Image taken from link

Using neuroscience to explain cross-cultural differences is a relatively new trend, but it has grown enough to also fuel new distinct fields, such as cultural neuroscience, which investigates how human brain functions are shaped by interactions between culture, the brain and genes. This is an area where cultural psychology, social cognitive neuroscience, the study of neuroplasticity, and the study of culture-gene interactions come together (Han, Northoff, Vogeley, Wexler, Kitayama and Varnum, 2013). It has important advantages, like presenting an expanded toolkit of methodologies that different areas, like cognitive neuroscience and neurogenetics, are able to provide to allow a better understanding of culture (Ng, Morris and Oishi, 2013).

The way the above question is portrayed seems to be biased in assuming a causal relationship between brain function and culture, in the sense that culture can be explained on the basis of how our brain works, and by extension we would say that differences in brain function may explain cultural differences. We could adopt this perspective, but reality seems to be more complex than this. Research shows that there is a fine, bidirectional interaction, between genes, culture and brain function (Han et al., 2013). Actually, one of the challenges of cultural neuroscience is to distinguish culture-gene coevolution from gene-dominated generation of cultural values (Ng et al., 2013). The general accepted model is one in which the environment induces some pressure that affects the expression of certain genes and also certain cultural values, this comes together when we try to explain brain function, and the final outcome: behaviour (Chiao, Cheon, Pornpattananangkul, Mrazek and Blizinsky, 2013).

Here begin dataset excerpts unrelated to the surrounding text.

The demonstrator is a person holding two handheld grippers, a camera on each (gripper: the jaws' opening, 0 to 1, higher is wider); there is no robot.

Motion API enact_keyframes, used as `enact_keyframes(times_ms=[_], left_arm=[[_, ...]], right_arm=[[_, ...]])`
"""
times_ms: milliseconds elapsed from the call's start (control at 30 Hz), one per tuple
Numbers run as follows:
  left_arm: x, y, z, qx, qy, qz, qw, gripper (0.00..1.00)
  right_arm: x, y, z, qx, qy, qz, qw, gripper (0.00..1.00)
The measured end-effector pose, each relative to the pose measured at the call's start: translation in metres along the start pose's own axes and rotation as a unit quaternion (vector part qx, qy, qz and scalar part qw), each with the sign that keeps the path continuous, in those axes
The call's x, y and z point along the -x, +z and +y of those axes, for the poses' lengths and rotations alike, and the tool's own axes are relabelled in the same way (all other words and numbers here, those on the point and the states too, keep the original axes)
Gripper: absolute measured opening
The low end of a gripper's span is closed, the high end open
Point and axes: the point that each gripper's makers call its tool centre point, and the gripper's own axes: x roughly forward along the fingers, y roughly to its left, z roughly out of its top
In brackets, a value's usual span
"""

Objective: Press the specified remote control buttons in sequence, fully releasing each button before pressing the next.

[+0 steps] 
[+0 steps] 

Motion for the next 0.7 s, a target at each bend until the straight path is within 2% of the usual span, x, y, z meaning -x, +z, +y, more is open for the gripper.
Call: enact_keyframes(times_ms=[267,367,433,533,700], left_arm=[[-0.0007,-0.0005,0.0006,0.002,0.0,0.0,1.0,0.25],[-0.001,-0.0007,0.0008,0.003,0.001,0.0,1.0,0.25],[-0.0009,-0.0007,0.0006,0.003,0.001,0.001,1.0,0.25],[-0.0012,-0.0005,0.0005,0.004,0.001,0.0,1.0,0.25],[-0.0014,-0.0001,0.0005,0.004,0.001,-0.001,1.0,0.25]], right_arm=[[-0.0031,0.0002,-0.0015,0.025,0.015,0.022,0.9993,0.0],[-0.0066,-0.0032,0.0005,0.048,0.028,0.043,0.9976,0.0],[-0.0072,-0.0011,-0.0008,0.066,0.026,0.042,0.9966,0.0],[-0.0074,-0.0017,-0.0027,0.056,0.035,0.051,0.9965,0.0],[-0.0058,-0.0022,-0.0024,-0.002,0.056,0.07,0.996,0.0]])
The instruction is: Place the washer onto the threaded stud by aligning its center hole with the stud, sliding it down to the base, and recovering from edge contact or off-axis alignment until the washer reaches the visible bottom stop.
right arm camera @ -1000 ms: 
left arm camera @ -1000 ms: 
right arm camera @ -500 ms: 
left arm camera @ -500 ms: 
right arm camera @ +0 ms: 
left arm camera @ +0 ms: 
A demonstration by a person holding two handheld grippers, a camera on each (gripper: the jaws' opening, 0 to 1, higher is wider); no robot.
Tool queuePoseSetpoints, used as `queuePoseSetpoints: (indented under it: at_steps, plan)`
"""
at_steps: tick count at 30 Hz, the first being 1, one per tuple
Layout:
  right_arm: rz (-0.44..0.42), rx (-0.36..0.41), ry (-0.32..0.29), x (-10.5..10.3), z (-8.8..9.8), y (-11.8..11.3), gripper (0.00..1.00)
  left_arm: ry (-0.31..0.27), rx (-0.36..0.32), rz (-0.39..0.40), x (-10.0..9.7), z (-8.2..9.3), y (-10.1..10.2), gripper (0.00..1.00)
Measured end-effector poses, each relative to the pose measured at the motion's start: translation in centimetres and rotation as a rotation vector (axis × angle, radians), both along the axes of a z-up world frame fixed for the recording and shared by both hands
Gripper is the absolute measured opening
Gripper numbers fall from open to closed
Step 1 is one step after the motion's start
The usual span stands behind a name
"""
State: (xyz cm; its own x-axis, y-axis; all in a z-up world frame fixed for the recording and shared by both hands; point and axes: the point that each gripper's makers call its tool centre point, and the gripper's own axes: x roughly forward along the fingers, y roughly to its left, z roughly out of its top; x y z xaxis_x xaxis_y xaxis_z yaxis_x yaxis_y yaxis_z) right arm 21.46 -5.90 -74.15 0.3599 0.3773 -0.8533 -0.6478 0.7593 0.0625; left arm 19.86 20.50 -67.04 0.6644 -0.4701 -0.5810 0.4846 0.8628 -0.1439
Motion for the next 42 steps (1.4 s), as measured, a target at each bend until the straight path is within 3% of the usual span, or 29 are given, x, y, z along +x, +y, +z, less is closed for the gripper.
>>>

We need to be able to tell, therefore, the distinction between how cultural differences might be explained in terms of general (population) variance in brain function, and the fact that there are cultural differences in brain function, as it will be pointed out later on. Are cultural values shaping those differences in brain function, or is it the other way around? As stated before, the general conclusion is that there is a bidirectional interaction. If we do not come to an agreement on that matter, at least we can show how cultural differences correlate with differences in brain function, so either way, I think neuroscience can definitely tell us about cross-cultural differences.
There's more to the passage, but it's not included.